Elvitegravir (EVG) is an integrase inhibitor used to treat HIV infection. It was developed by the pharmaceutical company Gilead Sciences, which licensed EVG from Japan Tobacco in March 2008.  The drug gained approval by the U.S. Food and Drug Administration on August 27, 2012 for use in adult patients starting HIV treatment for the first time as part of the fixed dose combination known as Stribild. On September 24, 2014 the FDA approved Elvitegravir as a single pill formulation under the trade name Vitekta. On November 5, 2015 the FDA approved the drug for use in patients affected with HIV-1 as a part of a second fixed dose combination pill known as Genvoya.

According to the results of the phase II clinical trial, patients taking once-daily elvitegravir boosted by ritonavir had greater reductions in viral load after 24 weeks compared to individuals randomized to receive a ritonavir-boosted protease inhibitor.

Medical uses
In the United States, elvitegravir can be obtained either as part of the combination pills Stribild or Genvoya, or as the single pill formulation Vitekta.
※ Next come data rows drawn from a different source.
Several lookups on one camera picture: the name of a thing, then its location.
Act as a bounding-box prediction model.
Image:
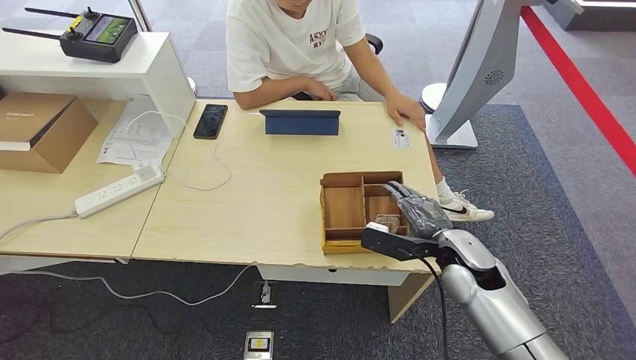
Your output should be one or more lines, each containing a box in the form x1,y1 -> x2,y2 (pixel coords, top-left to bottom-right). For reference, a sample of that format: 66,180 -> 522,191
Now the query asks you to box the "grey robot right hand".
382,181 -> 454,241

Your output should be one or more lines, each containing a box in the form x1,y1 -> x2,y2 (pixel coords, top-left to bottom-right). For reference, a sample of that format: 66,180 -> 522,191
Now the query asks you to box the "black remote controller with antennas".
1,6 -> 139,64

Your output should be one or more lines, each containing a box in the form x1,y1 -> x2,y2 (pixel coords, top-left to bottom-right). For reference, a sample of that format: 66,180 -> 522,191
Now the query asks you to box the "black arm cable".
415,254 -> 451,360

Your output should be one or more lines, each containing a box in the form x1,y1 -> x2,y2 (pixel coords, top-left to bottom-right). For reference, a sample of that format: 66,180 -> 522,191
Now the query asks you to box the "grey display platform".
546,0 -> 636,33

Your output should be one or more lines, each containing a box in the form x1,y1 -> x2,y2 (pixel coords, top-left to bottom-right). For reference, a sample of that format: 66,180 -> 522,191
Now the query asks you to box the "black smartphone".
193,104 -> 229,140

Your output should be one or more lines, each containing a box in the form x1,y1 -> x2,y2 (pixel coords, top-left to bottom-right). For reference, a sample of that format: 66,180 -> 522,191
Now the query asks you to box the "wooden desk leg panel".
387,271 -> 437,324

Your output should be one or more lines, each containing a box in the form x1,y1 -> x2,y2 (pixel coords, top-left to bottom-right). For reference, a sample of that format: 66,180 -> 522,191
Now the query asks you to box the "large printed paper sheet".
110,94 -> 174,167

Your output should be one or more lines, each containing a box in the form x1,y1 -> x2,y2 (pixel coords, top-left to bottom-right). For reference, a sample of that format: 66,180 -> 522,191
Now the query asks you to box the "white floor cable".
0,265 -> 257,307

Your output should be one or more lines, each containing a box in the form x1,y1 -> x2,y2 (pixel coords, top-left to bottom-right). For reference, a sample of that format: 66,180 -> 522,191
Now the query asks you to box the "person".
226,0 -> 496,224

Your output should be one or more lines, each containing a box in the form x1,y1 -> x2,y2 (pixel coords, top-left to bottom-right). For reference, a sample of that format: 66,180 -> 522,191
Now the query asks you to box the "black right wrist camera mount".
360,222 -> 441,263

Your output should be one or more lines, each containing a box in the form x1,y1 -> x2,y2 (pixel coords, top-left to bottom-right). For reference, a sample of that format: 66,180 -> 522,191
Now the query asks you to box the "wooden compartment organizer box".
319,171 -> 411,255

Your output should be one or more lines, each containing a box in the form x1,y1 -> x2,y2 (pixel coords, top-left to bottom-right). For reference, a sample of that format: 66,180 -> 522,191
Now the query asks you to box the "red floor tape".
519,5 -> 636,179

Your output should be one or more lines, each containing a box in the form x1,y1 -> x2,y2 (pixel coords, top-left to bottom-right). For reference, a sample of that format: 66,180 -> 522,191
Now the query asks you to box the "brown room key card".
373,213 -> 401,235

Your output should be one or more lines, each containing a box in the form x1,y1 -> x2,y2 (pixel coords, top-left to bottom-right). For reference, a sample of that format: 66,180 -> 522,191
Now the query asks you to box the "floor outlet with plug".
252,279 -> 278,311

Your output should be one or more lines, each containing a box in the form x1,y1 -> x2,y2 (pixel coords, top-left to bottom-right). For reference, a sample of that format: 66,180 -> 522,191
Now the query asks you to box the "dark grey carpet mat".
0,104 -> 636,360

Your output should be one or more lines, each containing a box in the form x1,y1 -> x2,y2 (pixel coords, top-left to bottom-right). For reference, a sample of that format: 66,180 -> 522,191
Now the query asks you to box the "small printed paper sheet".
97,138 -> 142,167

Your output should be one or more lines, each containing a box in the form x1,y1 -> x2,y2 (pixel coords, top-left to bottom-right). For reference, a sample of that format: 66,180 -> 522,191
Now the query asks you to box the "flat brown product box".
0,91 -> 79,152

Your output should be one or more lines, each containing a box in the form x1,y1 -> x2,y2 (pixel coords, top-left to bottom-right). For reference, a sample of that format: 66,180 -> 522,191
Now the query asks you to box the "person's left hand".
385,92 -> 428,133

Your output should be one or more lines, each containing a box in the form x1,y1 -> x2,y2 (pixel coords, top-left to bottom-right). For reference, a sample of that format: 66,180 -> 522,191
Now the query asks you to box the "white desk apron rail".
0,254 -> 131,276
257,264 -> 410,287

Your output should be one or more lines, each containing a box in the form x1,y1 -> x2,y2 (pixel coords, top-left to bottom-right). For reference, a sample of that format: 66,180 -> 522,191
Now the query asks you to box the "person's white sneaker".
439,190 -> 496,224

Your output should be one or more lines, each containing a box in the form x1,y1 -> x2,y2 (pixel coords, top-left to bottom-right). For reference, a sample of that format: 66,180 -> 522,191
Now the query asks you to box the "brown cardboard box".
0,97 -> 99,175

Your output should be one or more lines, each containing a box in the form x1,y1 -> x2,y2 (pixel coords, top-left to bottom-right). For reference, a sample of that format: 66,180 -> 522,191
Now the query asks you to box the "white power strip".
74,163 -> 166,220

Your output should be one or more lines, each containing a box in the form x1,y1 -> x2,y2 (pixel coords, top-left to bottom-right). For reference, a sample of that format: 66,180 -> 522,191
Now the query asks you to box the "blue tablet case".
259,109 -> 342,137

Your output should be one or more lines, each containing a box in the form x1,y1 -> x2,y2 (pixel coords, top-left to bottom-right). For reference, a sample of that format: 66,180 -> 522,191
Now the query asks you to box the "person's right hand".
303,78 -> 340,103

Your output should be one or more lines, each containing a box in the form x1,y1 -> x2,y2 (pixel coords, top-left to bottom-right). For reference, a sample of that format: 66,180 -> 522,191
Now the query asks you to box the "white desk shelf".
0,30 -> 197,140

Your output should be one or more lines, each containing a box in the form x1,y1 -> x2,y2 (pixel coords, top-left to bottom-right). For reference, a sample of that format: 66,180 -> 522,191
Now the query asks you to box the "metal floor socket box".
243,331 -> 275,360

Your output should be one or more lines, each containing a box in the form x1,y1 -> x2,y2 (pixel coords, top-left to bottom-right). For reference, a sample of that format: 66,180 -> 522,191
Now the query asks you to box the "grey kiosk stand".
419,0 -> 585,150

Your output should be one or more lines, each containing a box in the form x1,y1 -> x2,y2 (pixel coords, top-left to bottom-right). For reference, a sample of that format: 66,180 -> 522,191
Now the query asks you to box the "white power strip cord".
0,212 -> 80,244

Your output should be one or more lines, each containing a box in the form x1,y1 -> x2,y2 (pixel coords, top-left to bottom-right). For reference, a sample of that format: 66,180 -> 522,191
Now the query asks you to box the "thin white charging cable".
181,112 -> 262,192
125,109 -> 188,140

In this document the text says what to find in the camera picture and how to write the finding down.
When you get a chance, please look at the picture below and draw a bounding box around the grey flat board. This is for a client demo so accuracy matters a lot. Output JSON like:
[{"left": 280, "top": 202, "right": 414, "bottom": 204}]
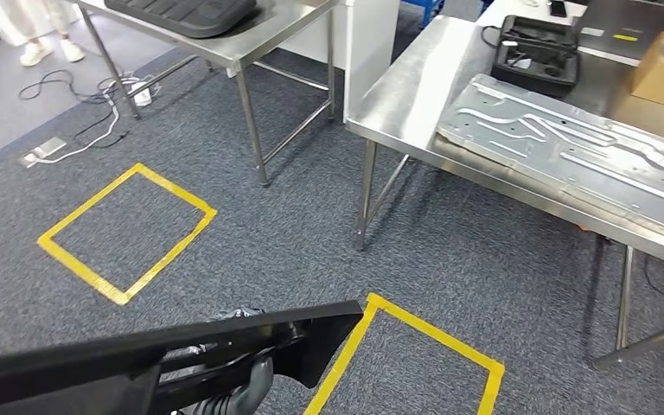
[{"left": 575, "top": 0, "right": 664, "bottom": 67}]

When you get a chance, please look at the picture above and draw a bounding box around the black ribbed plastic panel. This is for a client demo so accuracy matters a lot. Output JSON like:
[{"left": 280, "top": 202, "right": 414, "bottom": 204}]
[{"left": 104, "top": 0, "right": 258, "bottom": 40}]

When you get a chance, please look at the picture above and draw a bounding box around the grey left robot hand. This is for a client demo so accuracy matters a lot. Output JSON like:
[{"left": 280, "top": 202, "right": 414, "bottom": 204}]
[{"left": 233, "top": 357, "right": 276, "bottom": 412}]

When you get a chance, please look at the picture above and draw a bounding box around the metal floor socket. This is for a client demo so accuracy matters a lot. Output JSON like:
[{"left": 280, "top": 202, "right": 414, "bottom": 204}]
[{"left": 19, "top": 137, "right": 68, "bottom": 169}]

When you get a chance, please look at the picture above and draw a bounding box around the yellow floor tape square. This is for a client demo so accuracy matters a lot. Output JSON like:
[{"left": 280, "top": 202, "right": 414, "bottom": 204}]
[
  {"left": 36, "top": 163, "right": 219, "bottom": 306},
  {"left": 303, "top": 293, "right": 506, "bottom": 415}
]

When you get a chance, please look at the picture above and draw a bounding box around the person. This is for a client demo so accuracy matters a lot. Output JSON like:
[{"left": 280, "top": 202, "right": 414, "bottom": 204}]
[{"left": 0, "top": 0, "right": 86, "bottom": 68}]

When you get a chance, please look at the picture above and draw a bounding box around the white cabinet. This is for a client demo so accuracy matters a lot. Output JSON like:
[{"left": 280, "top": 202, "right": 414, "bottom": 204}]
[{"left": 277, "top": 0, "right": 402, "bottom": 125}]

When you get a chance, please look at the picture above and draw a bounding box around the stainless steel table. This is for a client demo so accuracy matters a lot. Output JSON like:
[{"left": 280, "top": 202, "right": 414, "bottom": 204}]
[
  {"left": 73, "top": 0, "right": 342, "bottom": 188},
  {"left": 346, "top": 0, "right": 664, "bottom": 371}
]

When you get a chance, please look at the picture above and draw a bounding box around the white power strip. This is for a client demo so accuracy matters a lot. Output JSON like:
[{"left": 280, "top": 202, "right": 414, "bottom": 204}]
[{"left": 131, "top": 81, "right": 155, "bottom": 108}]

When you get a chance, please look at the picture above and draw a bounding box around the black floor cable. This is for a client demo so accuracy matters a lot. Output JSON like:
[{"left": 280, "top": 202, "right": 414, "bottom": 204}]
[{"left": 18, "top": 68, "right": 138, "bottom": 151}]

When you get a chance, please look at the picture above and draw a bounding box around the black plastic plate part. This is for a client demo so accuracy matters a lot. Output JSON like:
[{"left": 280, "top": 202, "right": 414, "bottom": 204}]
[{"left": 0, "top": 300, "right": 365, "bottom": 415}]

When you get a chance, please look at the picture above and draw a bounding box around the white floor cable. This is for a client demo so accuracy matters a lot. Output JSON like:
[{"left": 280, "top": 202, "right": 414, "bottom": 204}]
[{"left": 34, "top": 86, "right": 153, "bottom": 167}]

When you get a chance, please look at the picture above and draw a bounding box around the black foam tool case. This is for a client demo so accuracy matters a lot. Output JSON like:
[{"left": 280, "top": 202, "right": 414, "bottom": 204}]
[{"left": 490, "top": 15, "right": 582, "bottom": 99}]

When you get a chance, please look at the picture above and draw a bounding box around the stamped sheet metal panel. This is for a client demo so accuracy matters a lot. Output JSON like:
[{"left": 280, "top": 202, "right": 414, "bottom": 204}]
[{"left": 436, "top": 73, "right": 664, "bottom": 242}]

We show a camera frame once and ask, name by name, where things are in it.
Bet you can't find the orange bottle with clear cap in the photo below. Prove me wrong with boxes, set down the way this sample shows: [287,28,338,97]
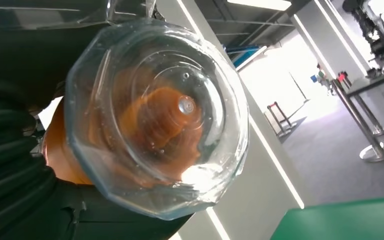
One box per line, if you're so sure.
[42,18,250,222]

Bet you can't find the small metal floor stand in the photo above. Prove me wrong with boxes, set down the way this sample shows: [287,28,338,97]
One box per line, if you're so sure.
[266,101,298,139]

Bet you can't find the black robot machine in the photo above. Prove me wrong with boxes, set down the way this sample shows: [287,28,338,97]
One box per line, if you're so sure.
[341,0,384,92]

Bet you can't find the chrome stanchion post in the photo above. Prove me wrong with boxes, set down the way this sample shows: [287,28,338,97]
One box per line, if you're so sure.
[340,70,384,137]
[330,78,384,164]

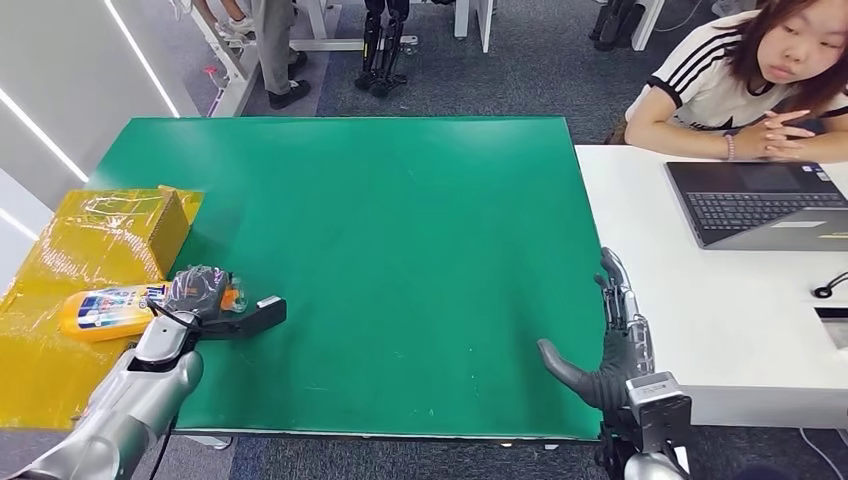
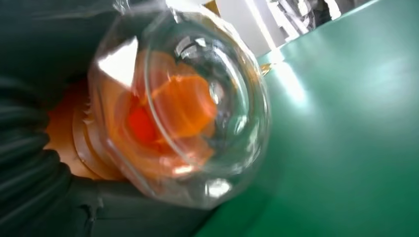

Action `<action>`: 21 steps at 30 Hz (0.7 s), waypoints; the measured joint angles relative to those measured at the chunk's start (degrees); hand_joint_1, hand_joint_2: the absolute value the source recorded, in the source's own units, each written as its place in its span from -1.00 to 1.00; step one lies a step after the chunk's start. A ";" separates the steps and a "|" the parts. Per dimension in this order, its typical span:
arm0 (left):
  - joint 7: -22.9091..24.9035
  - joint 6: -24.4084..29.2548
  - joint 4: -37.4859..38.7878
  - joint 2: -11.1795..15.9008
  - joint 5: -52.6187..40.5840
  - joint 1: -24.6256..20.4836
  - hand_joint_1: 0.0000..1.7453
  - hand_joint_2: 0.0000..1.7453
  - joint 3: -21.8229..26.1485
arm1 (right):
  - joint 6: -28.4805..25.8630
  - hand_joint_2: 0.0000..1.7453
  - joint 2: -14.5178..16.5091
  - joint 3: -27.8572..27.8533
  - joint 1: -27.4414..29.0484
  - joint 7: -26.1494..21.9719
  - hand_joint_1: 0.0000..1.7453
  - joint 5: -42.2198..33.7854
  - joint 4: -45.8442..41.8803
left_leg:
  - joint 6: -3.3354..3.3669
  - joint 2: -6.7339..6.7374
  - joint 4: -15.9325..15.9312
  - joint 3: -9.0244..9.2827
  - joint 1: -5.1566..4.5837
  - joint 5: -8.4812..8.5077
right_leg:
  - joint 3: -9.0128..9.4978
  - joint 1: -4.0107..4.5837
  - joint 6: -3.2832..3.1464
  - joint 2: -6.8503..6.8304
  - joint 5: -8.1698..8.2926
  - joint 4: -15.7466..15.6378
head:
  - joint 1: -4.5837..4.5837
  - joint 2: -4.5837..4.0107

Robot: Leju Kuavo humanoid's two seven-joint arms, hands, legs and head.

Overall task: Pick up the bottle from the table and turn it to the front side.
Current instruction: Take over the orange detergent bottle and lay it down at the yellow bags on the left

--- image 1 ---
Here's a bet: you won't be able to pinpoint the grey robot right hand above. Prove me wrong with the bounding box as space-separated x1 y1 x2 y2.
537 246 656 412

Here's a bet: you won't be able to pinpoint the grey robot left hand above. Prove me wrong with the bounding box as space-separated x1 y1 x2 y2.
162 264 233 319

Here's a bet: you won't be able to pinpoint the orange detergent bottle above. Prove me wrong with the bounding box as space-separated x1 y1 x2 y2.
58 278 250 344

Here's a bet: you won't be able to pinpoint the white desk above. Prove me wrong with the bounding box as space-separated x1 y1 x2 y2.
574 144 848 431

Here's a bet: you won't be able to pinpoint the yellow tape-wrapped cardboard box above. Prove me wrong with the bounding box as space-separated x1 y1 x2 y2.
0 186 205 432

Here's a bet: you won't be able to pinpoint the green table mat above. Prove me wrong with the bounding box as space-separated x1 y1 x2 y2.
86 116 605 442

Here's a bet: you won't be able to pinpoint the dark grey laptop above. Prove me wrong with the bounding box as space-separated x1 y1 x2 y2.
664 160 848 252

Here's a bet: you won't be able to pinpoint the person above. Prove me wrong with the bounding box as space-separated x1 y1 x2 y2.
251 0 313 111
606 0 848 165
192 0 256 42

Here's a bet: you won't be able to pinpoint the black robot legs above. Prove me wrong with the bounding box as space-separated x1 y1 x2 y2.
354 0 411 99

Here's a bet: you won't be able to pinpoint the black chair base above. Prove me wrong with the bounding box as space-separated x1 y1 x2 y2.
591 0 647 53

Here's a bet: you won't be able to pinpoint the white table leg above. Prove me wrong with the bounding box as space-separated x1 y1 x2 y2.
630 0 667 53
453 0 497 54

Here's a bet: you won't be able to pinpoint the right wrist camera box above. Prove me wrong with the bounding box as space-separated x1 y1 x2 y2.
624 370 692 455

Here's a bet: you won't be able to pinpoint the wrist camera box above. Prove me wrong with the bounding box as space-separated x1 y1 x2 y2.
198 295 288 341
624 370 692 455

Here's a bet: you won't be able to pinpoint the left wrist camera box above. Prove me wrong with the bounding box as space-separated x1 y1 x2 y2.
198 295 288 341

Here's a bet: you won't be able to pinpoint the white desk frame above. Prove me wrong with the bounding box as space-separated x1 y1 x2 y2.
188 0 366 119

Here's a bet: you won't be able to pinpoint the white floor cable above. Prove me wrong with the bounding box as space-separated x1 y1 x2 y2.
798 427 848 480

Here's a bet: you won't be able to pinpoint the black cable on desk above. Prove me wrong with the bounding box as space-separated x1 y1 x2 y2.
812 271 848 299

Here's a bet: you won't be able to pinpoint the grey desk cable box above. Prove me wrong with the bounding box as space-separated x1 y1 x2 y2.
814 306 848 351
Vitekta is FDA approved to be used for the treatment of HIV-1 infection in adults who have previous treatment experience with antiretroviral therapy. It must be used in combination with a protease inhibitor that is coadministered with ritonavir as well as additional antiretroviral drug(s).

Adverse effects
The most common side effects of taking elvitegravir are diarrhea (in 7% of patients) and nausea (4%). Other side effects that occurred in more than 1% of people are headache, tiredness, rashes, and vomiting.

Interactions and contraindications
Elvitegravir is metabolised via the liver enzyme CYP3A. Substances that induce this enzyme can reduce elvitegravir concentrations in the body, potentially triggering the development of resistant virus strains. Consequently, co-administration of strong CYP3A inducers is contraindicated; examples are rifampicin, the anticonvulsants carbamazepine, phenobarbital and phenytoin, as well as St John's wort.

Glucuronidation of elvitegravir is facilitated by the enzymes UGT1A1 and 3, resulting in increased blood plasma levels when taken together with strong UGT1A inhibitors such as ritonavir and other HIV protease inhibitors. (But ritonavir also increases elvitegravir levels by inhibiting CYP3A.)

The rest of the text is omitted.